IOC sets up human rights advisory committee
The committee will be chaired by Zeid Ra’ad al-Hussein and will begin operating alongside the 2024 Olympic Games in Paris.
The International Olympic Committee (IOC) said on Saturday it will form a new committee to advise the executive board on human rights issues within sports.
The new committee will be chaired by Zeid Ra’ad al-Hussein, the former United Nations Commissioner for Human Rights.
According to the IOC’s president, Thomas Bach, “human rights standards” will be included in Olympic host-city contracts beginning with the 2024 Olympic Games in Paris.
"This commitment and this committee, of course, will concentrate on the spheres of work of the IOC that means, in particular, the organization of the Olympic Games and the Youth Olympic Games," Bach told reporters.

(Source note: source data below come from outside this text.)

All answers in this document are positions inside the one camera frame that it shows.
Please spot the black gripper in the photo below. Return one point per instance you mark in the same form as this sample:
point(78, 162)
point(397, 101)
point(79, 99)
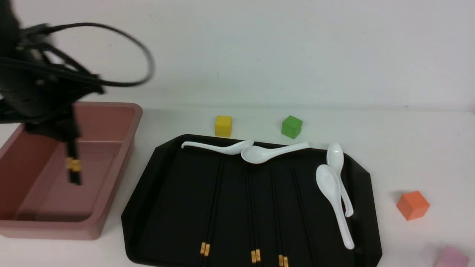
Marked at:
point(33, 87)

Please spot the pink cube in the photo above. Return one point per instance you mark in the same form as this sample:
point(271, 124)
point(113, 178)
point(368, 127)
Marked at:
point(451, 257)

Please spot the white spoon front right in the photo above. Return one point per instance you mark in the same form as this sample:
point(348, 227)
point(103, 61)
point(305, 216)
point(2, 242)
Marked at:
point(329, 186)

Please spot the white spoon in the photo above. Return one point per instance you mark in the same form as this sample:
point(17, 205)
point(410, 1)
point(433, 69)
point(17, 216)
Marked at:
point(335, 160)
point(329, 186)
point(233, 149)
point(258, 155)

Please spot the white spoon back right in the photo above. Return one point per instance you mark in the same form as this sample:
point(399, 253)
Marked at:
point(335, 160)

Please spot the plain black chopstick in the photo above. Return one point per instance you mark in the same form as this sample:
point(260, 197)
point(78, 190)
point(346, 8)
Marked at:
point(304, 218)

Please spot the green cube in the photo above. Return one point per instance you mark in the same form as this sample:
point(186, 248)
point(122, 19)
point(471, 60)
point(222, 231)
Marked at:
point(291, 127)

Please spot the pink plastic bin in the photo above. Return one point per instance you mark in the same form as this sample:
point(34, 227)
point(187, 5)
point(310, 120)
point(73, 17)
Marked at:
point(38, 201)

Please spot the orange cube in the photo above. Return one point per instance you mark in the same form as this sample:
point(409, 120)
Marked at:
point(412, 205)

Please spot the yellow cube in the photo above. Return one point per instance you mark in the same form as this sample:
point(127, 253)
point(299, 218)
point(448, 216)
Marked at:
point(223, 126)

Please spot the black plastic tray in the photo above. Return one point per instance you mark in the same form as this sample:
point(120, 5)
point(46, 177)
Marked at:
point(165, 219)

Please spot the white spoon centre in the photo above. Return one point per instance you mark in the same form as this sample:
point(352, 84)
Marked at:
point(258, 155)

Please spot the white spoon far left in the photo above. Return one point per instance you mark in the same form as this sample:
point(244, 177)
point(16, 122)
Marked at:
point(233, 149)

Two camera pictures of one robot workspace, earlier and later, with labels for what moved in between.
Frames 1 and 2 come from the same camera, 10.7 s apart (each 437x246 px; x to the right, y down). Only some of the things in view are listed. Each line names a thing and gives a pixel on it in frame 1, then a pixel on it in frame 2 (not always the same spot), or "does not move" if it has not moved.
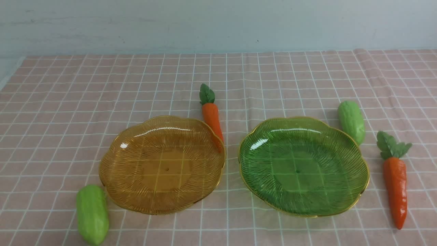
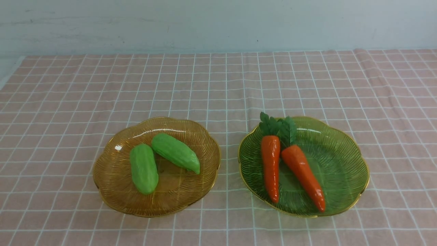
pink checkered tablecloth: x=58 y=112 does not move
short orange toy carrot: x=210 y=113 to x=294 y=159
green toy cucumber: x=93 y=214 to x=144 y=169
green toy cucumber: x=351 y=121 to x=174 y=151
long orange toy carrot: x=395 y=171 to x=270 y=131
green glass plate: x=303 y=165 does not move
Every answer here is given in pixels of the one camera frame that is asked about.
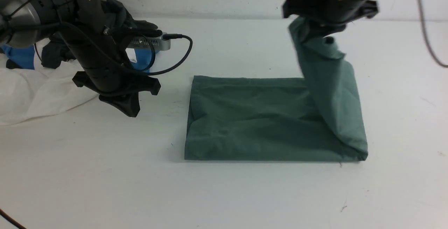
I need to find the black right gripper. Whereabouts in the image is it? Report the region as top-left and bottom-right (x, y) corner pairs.
(282, 0), (379, 36)

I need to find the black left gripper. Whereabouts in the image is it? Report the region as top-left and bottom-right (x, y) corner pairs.
(58, 0), (161, 118)

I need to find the green long-sleeve top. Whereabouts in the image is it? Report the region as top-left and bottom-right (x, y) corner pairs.
(184, 17), (369, 163)

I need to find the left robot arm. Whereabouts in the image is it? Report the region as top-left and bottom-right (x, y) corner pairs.
(1, 0), (161, 117)

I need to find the dark grey garment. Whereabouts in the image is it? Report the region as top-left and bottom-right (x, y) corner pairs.
(1, 0), (158, 68)

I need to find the white garment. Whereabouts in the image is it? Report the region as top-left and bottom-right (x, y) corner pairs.
(0, 60), (98, 126)

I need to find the blue garment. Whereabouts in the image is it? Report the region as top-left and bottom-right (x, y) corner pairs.
(1, 34), (155, 72)

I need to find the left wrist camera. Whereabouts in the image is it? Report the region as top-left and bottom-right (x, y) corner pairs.
(128, 31), (171, 52)

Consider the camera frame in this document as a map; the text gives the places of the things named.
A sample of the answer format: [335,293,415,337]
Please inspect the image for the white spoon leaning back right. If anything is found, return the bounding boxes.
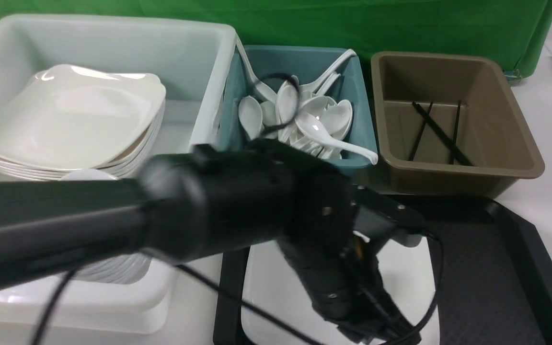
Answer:
[300,49,357,92]

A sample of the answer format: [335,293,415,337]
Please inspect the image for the large white plastic tub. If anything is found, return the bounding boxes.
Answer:
[0,14,237,334]

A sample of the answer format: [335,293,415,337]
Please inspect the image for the black cable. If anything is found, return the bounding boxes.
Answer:
[29,73,444,345]

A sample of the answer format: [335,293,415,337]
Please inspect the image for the white spoon left in bin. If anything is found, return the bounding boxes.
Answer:
[238,96,263,140]

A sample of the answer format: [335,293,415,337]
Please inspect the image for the stack of small white bowls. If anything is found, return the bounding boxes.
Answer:
[61,170,151,285]

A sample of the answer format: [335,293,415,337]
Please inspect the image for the black chopstick in brown bin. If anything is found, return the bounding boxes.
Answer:
[411,101,474,166]

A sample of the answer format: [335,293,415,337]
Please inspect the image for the brown plastic bin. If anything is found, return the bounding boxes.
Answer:
[371,52,545,198]

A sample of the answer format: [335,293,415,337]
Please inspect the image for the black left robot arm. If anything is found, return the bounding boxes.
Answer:
[0,139,428,345]

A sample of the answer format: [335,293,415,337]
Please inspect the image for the white spoon leaning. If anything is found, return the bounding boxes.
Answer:
[300,49,357,92]
[236,35,277,104]

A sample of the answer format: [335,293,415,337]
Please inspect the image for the black chopstick gold band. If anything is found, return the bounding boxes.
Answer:
[449,100,461,165]
[408,102,427,161]

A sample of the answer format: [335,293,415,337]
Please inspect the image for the white spoon leaning back left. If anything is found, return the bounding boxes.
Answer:
[236,35,277,104]

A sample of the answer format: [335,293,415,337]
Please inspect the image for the black serving tray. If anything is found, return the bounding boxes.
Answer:
[212,195,552,345]

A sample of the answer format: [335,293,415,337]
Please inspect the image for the stack of white square plates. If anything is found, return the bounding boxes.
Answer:
[0,65,166,181]

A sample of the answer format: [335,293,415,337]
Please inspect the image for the green cloth backdrop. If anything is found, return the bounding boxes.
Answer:
[0,0,552,77]

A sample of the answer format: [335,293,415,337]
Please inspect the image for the white spoon over bin edge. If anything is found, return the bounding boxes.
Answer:
[294,112,379,165]

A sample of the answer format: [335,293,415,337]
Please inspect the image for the teal plastic bin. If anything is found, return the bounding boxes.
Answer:
[216,45,378,176]

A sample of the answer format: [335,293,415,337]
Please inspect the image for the large white square plate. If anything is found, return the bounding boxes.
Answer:
[243,238,435,345]

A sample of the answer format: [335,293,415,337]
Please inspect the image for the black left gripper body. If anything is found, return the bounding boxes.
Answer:
[277,185,425,345]

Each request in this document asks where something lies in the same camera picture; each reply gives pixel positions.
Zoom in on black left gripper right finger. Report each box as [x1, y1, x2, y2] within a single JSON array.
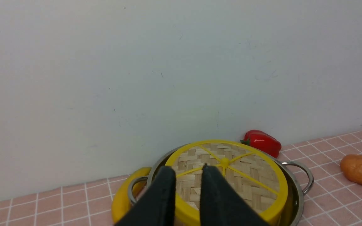
[[200, 165, 269, 226]]

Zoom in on red bell pepper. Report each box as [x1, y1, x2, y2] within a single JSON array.
[[240, 130, 282, 158]]

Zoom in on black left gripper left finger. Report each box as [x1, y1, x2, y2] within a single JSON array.
[[116, 166, 176, 226]]

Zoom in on yellow banana-shaped toy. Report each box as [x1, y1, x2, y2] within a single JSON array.
[[112, 167, 152, 226]]

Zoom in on pink checkered tablecloth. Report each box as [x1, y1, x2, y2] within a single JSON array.
[[0, 131, 362, 226]]

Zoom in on woven bamboo steamer lid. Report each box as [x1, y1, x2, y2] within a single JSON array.
[[165, 140, 288, 226]]

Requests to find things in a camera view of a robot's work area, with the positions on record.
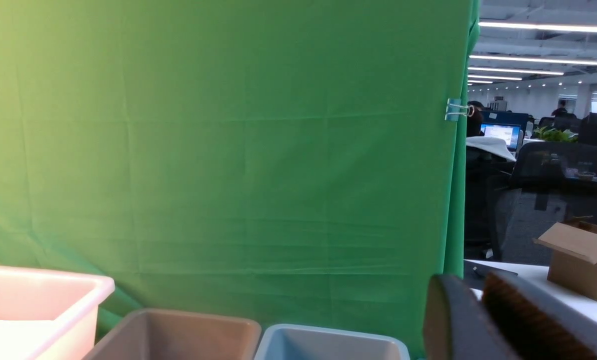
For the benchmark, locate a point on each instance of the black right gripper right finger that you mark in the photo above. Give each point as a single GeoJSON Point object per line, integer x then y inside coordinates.
{"type": "Point", "coordinates": [536, 324]}

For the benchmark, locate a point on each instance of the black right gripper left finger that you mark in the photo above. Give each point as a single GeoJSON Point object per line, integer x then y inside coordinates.
{"type": "Point", "coordinates": [457, 326]}

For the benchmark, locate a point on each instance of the cardboard box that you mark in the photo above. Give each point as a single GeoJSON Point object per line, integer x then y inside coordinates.
{"type": "Point", "coordinates": [573, 263]}

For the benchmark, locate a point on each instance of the black office chair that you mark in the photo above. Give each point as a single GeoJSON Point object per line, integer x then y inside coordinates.
{"type": "Point", "coordinates": [546, 179]}

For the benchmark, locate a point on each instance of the blue plastic bin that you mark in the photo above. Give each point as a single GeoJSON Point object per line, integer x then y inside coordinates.
{"type": "Point", "coordinates": [301, 342]}

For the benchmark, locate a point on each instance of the computer monitor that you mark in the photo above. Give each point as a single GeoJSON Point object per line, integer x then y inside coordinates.
{"type": "Point", "coordinates": [511, 134]}

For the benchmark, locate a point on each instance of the metal binder clip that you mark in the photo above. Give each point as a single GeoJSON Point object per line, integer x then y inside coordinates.
{"type": "Point", "coordinates": [455, 109]}

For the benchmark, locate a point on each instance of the green backdrop cloth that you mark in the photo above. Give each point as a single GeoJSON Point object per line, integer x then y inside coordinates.
{"type": "Point", "coordinates": [285, 161]}

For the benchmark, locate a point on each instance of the brown plastic bin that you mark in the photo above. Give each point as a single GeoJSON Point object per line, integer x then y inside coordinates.
{"type": "Point", "coordinates": [164, 334]}

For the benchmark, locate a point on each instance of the large white plastic tub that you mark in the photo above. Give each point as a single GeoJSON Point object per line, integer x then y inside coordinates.
{"type": "Point", "coordinates": [49, 315]}

"We can, we will, not pretend that the IOC or the Olympic Games can solve human rights issues beyond our spheres of work. There is enough to do within our spheres of work."
He added that the new committee will advise the IOC’s executive board on transgender rights later this year.
IOC will not question China
During an IOC meeting in Tokyo, Bach was asked if the committee would look at human rights in China, where the ruling party has been criticized for the internment of thousands of Muslims in Western China.
Bach said the IOC would not question China – the hosts of the 2022 Winter Olympics – because it “has neither the mandate nor the authority to solve human rights problems” that are clearly “political issues.”
“We should concentrate on what we can really achieve and what we can really do,” Bach concluded.
A report by Human Rights Watch denounced that the internment camps in western China involved “arbitrary detention, torture and mistreatment”.
The Asian giant denies the existence of those camps, but declared that some minor criminals are sent to “vocational education and employment training centers” to help with their rehabilitation.